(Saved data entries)

***

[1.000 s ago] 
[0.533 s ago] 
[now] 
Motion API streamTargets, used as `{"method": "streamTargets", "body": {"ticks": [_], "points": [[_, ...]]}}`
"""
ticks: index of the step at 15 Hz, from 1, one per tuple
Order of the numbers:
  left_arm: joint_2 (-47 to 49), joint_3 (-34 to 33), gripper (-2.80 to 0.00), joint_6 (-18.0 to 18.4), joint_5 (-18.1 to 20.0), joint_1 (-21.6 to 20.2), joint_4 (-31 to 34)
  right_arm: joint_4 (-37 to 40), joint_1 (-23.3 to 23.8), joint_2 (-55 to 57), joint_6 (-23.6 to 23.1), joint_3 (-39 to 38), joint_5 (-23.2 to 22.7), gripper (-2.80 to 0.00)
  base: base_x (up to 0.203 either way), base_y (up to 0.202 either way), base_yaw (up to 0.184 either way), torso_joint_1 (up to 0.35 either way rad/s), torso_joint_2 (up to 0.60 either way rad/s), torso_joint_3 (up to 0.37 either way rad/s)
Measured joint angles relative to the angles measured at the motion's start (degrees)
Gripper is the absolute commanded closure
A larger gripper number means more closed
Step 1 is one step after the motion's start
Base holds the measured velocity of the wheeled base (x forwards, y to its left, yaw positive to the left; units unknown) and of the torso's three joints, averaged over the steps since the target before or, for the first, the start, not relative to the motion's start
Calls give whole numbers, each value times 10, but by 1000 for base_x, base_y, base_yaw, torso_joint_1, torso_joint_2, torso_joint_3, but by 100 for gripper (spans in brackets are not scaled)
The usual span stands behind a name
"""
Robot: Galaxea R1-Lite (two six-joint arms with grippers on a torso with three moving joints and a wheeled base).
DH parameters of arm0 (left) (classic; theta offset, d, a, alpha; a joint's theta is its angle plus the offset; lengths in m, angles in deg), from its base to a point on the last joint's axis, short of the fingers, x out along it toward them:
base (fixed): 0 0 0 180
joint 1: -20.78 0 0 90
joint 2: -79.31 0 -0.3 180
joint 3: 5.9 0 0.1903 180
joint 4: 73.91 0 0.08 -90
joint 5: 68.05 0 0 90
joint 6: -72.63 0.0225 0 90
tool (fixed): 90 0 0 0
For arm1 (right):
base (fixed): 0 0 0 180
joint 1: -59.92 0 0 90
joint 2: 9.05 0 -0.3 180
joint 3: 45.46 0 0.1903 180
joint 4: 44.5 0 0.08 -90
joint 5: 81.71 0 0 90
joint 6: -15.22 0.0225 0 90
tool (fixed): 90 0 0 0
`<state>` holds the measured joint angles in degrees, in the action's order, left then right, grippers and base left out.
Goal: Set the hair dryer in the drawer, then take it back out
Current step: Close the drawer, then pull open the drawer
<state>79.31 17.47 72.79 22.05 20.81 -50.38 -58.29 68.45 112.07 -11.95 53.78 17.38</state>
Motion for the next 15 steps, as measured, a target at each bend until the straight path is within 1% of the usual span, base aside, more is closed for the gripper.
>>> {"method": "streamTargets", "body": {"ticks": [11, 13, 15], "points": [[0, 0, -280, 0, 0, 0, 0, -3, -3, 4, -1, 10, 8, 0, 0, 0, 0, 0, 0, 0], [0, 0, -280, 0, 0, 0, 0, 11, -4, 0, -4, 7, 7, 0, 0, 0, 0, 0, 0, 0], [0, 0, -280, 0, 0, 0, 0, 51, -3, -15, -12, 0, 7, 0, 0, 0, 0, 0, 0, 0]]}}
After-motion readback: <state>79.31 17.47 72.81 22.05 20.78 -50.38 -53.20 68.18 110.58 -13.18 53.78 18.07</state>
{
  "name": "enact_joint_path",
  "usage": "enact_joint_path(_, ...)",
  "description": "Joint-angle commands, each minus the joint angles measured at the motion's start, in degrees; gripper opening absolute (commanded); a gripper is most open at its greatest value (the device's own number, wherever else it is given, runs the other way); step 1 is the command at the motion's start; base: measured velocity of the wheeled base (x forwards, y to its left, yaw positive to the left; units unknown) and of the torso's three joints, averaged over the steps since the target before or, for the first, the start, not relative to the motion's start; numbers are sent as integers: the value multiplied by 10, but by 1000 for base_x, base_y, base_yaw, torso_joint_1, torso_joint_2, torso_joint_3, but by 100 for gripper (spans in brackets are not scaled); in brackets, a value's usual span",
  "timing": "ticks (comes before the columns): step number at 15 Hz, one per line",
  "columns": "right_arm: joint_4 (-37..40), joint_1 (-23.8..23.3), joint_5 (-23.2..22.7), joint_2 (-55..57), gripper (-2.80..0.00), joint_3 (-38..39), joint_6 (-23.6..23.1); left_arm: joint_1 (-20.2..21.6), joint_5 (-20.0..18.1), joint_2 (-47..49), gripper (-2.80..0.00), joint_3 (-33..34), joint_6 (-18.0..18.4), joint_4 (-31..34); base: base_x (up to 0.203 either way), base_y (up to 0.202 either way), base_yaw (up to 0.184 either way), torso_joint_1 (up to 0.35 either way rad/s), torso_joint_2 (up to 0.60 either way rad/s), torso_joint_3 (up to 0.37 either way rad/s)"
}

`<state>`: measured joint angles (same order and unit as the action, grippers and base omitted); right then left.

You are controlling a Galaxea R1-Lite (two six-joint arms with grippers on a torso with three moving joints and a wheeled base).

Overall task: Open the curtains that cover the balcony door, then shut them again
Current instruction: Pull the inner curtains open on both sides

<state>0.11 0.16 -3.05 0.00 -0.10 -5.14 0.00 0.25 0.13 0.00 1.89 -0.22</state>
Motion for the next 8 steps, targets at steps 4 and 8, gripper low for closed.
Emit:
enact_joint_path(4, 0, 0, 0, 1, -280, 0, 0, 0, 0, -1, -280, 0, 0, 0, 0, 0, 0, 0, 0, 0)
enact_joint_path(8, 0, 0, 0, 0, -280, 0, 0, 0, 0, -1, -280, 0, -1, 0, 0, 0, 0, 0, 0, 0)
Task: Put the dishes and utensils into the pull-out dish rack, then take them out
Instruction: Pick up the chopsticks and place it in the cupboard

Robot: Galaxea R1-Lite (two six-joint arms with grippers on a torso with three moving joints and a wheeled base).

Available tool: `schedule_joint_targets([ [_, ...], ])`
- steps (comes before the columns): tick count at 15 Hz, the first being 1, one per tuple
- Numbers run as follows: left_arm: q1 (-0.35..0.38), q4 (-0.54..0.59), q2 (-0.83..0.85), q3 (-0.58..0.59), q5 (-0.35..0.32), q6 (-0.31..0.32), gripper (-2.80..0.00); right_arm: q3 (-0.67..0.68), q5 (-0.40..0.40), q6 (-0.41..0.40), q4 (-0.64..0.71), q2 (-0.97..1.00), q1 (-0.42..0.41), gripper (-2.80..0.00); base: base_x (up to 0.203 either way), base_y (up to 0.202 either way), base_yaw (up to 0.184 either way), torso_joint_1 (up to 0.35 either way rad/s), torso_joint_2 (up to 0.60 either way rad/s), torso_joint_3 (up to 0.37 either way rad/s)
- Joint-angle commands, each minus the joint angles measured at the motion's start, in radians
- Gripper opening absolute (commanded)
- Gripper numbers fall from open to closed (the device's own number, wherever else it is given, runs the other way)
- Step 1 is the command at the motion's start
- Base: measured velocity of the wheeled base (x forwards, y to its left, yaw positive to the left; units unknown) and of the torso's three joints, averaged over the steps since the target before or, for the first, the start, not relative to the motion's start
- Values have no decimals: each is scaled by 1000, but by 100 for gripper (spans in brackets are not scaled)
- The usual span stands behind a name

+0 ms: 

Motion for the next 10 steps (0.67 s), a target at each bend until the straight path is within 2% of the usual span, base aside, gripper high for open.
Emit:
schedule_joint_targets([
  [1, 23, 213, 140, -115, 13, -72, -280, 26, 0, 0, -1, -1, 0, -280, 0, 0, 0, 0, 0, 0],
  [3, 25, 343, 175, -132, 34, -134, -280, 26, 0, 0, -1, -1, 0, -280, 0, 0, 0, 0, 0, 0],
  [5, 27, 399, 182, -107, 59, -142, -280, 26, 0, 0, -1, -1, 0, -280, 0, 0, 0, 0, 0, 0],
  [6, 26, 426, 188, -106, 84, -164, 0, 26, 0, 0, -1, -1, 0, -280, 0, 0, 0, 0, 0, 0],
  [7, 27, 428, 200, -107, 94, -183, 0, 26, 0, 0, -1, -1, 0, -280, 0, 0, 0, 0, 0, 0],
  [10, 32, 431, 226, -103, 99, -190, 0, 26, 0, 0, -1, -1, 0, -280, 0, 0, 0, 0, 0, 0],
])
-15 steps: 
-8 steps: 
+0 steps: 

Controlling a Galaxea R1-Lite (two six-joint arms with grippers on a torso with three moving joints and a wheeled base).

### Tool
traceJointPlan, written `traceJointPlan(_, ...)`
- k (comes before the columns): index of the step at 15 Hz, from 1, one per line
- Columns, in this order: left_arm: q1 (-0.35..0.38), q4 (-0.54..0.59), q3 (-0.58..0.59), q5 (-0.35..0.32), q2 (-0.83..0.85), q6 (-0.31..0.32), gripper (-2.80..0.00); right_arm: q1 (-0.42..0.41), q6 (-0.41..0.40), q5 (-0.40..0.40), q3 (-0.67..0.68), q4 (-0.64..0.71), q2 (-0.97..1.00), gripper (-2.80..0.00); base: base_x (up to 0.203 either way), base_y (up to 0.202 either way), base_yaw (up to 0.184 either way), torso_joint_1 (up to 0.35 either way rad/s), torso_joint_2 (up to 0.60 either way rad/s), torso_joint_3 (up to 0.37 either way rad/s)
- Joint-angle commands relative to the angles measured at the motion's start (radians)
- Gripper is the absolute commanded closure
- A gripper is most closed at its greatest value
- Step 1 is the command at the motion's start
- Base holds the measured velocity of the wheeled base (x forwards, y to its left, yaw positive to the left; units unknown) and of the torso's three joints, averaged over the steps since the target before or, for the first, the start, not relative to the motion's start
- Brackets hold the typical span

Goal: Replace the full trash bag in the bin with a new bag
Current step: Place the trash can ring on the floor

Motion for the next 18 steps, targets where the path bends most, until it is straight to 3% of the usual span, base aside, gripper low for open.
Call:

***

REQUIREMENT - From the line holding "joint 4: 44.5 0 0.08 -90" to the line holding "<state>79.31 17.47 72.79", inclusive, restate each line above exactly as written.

TASK SOLUTION -
joint 4: 44.5 0 0.08 -90
joint 5: 81.71 0 0 90
joint 6: -15.22 0.0225 0 90
tool (fixed): 90 0 0 0
`<state>` holds the measured joint angles in degrees, in the action's order, left then right, grippers and base left out.
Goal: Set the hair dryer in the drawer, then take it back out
Current step: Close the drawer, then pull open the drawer
<state>79.31 17.47 72.79 22.05 20.81 -50.38 -58.29 68.45 112.07 -11.95 53.78 17.38</state>

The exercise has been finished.